Anne Frank is alive and well.

That’s the premise in Shalom Auslander‘s new novel Hope: A Tragedy, where Frank is old, uncouth, and typing away in the attic of a farmhouse. Frank is “alive” in a more figurative fashion in Nathan Englander‘s short-story collection What We Talk About When We Talk About Anne Frank, in which the characters from the title story play the “Anne Frank” game, wondering who among them would have had the courage to hide Jews from the Nazis, and face moral and emotional consequences as a result.

As a guest blogger at The Jewish Forward‘s “The Arty Semite,” Leigh Stein, author of The Fallback Plan, describes Frank’s influence in her own childhood, when her greatest artistic ambition was to “be Anne Frank” in a local play:

When I was 12, I auditioned for the title role in a community theater production of the Goodrich and Hackett play. I’m pretty sure I was one of the few, if not the only, Jew(s) to audition (in a town known for its Evangelical Christian college), and I thought I had it in the bag. All they had to do, I thought, was look at my last name and cast me immediately, to lend credibility to their production.

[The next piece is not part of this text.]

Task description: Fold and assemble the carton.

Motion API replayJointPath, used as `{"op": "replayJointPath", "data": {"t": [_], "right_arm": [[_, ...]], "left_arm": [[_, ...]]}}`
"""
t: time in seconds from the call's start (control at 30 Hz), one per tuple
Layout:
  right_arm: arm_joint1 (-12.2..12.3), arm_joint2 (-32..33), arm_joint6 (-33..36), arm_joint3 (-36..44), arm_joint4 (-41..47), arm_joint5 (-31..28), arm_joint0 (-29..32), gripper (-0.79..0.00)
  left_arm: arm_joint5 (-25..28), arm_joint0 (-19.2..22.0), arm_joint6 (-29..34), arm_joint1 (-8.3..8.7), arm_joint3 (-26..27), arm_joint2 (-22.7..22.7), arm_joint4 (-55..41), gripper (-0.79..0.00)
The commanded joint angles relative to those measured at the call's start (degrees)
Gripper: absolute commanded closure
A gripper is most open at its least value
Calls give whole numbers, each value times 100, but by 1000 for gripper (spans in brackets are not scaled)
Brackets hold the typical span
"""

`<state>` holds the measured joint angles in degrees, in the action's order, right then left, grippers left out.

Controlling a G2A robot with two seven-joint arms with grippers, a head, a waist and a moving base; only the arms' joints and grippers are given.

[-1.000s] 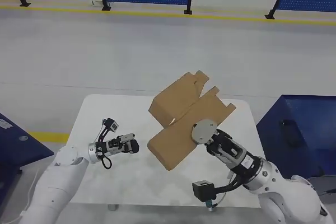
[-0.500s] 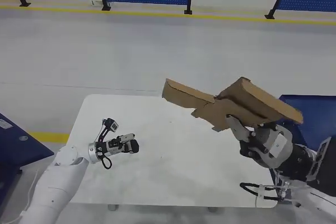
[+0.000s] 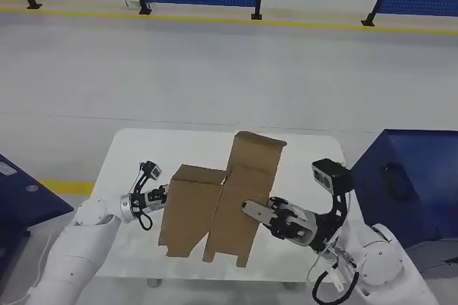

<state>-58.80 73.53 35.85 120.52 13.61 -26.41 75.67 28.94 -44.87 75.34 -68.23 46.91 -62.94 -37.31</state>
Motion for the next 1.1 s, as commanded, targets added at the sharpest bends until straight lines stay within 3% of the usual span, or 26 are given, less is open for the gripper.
{"op": "replayJointPath", "data": {"t": [0.0,0.23,0.8,0.93,1.07], "right_arm": [[-13,-84,15,-129,187,1,0,0],[-64,-291,-41,-357,899,-51,145,0],[-82,-287,14,-233,1063,-174,129,0],[-136,-322,-55,30,3339,62,182,0],[-205,-259,219,-105,6380,907,135,0]], "left_arm": [[0,0,0,0,0,0,0,-785],[0,0,0,0,0,0,0,-785],[0,0,0,0,0,0,0,-785],[0,0,0,0,0,0,0,-785],[0,0,0,0,0,0,0,-785]]}}
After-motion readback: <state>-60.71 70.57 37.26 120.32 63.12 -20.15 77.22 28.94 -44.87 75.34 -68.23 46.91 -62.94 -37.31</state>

At callbacks, it was between me and one other Anne. I wore a plaid skirt and a pale sage cardigan with tiny rosebuds around the collar. I parted my dark hair on the side. While the other Anne smiled and laughed and generally behaved like she was at a food court in the mall, I delivered my lines with gravitas. I looked at the imaginary sky with longing. I was sarcastic, but never silly. I never let myself forget that Anne was a victim of the Holocaust, and it was my job on stage to honor that fact. More than anything, I felt I deserved to be Anne because I knew her so intimately after reading her diaries.

Shocker: the other Anne got cast. “But you look so much like her,” the director told me on the phone, as a consolation prize. “It was really tough.